Twin studies are often used to investigate genetic vs. environmental risk factors for disease development, as well as controlling for shared environmental and genetic factors in intra-pair analyses. This is also the main reason for the rapidly growing number of twin registries.
Yet, there are major gaps in our twin knowledge. For Sub-Saharan Africa, only very limited twin data are available, with large-scale prospective twin registrations being particularly needed. This is a paradox since a considerable proportion of the world’s twins are born in Africa due to a high twinning rate. At the same time it is problematic, since the interactions between genes and environment may not be the same in Africa, partly due to high mortality, different nutrition and frequent infections. Finally, twins are at much increased risk in settings with inadequate health care.
We have therefore established a twin registry in Guinea-Bissau, West Africa. The overall purpose was to create a long-term twin registry to investigate risk factors for various diseases such as diabetes and metabolic syndrome, including the importance of the intrauterine environment and epigenetic influences. The registry has been established at the Bandim Health Project, a research station in the capital Bissau with a well-described background population.
For this PhD thesis, we aimed to investigate some basic aspects regarding twins in Guinea-Bissau during the first year of life, including twinning rate, mortality, causes of death and risk of hospitalization. Such data are required to improve twin health care, but they are equally important in characterizing our twin registry. The a priori hypothesis was that – unlike twins in high income settings – African twins may continue to have an elevated mortality into childhood due to increased risk of infections and more difficult socio-economic conditions.
A much debated matter concerning twins is the intrauterine environment, i.e. exposures to the fetus during pregnancy. Twins are very often born with low birth weight, which in numerous studies has been correlated to the development of chronic diseases later in life, e.g. diabetes and metabolic syndrome. This is typically referred to as the "fetal origins hypothesis". If twins – due to an unfavorable fetal environment – are prone to develop diabetes and other chronic conditions, twins may not be representative for the population in general. Consequently, the use of twin studies in e.g. metabolic research may be biased.

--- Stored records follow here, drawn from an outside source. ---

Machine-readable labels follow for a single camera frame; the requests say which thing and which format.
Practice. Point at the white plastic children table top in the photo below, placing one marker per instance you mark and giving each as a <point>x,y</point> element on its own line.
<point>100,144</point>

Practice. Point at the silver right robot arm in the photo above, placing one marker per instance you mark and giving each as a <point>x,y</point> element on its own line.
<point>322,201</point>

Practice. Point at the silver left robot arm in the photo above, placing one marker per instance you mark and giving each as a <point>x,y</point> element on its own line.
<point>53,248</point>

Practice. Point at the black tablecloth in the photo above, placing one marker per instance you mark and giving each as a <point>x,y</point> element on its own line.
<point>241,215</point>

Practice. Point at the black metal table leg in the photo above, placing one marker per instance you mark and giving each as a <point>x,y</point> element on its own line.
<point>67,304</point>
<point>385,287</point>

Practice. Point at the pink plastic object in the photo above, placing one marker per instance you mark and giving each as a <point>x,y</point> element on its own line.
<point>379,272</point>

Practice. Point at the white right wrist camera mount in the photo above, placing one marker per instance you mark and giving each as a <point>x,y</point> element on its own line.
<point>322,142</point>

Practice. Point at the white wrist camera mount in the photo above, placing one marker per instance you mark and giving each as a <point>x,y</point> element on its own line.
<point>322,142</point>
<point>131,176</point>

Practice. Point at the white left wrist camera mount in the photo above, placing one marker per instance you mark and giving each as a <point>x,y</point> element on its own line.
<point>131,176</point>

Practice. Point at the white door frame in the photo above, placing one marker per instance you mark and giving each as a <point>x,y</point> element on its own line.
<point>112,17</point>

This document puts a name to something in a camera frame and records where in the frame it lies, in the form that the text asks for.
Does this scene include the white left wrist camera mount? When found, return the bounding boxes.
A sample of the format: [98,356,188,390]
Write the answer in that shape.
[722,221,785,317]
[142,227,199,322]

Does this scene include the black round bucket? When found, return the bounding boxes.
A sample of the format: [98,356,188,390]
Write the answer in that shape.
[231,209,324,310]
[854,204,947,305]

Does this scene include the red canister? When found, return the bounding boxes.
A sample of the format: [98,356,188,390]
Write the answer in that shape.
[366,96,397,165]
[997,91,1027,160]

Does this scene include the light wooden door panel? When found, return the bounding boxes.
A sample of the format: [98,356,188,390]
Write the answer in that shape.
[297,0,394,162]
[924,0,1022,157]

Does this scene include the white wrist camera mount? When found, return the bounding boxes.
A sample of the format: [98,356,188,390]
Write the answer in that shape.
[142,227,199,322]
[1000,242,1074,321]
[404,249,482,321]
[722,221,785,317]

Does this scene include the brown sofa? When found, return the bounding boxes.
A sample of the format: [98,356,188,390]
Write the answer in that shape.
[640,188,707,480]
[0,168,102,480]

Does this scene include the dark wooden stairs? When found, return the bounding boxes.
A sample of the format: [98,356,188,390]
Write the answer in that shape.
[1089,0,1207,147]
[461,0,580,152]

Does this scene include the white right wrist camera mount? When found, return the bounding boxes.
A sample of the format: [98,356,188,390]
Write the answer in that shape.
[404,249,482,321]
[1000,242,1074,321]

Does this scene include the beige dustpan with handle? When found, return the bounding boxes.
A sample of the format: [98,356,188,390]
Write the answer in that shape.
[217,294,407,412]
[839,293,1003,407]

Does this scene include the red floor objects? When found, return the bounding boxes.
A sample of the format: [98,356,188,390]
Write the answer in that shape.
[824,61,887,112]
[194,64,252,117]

Though the debate about "fetal programming" and twins is of universal relevance, there are many aspects that are different in Africa. A substantial proportion of twins die very early and malnutrition may be common. Also, infections such as HIV and malaria may cause damage during fetal life. Findings from high income settings may therefore not be directly applicable to African twins, who experience a very different intrauterine environment. We investigated metabolic syndrome and diabetes among twins and singletons between 5-32 years in Guinea-Bissau.
- To establish a twin registry in Guinea-Bissau
Specific objectives in this PhD thesis
- To determine the twinning rate and perinatal twin mortality compared to singletons.
- To investigate post-perinatal infant mortality and hospitalization rate for twins compared to singletons.
- To describe the prevalence of metabolic syndrome and diabetes among young and adult twins compared to singletons.
Results and discussion
The frequency of twin births was 1.8% in the overall community, though 2.8% at the main National Hospital (likely due to specific referral of twin deliveries). The perinatal twin mortality was 22%, 2.71 (CI: 1.93-3.80) times higher than for singletons. Very low birth weight was the most important risk factor for perinatal death, but unrecognized twin pregnancy - comprising 65% of all twin pregnancies - was also of high relevance.
Excess twin mortality beyond the perinatal period continued during infancy, though predominantly in the first three months. Very low birth weight remained an important risk factor, but also loss of the co-twin perinatally, severe maternal illness during pregnancy and maternal HIV infection were associated with twin death, with the latter possibly being related to lack of breastfeeding. Sepsis, including neonatal sepsis, was a common cause of twin death after the perinatal period.
Despite higher twin mortality during the first months of life, we could not detect an elevated hospitalization rate for twins. This could be caused by difficult socio-economic conditions, but requires further investigation.
Among young and adult twins the prevalence of metabolic syndrome was 3.0%, while for singletons it was 3.6% (P=0.66). We found no diabetes cases among 574 twins, against one among 463 singletons. The prevalence of elevated HbA1c (6.0-6.4%) was 1.4% among twins vs. 2.4% among singletons (P=0.28). The average HbA1c was 5.3% for both groups, and mean HbA1c was similar for monozygotic and dizygotic twins (P=0.56). To some extent this supports large-scale register studies from Scandinavia, which found that adult twins did not have higher diabetes prevalence than singletons. Yet, comparisons should be made cautiously, both due to the young age group in our study (5-32 years), and because of the very high mortality among the weakest twins in Guinea-Bissau ("healthy survivor effect"). Further metabolic twin studies Africa are therefore warranted.
Overall, this thesis contributes unique twin data from Sub-Saharan Africa, including the consequences of being a twin in a low-resource setting with high mortality. In the future we expect that our registry can improve the understanding of the interplay between genetic, intrauterine and environmental risk factors for diabetes and other chronic conditions, including possible epigenetic influences.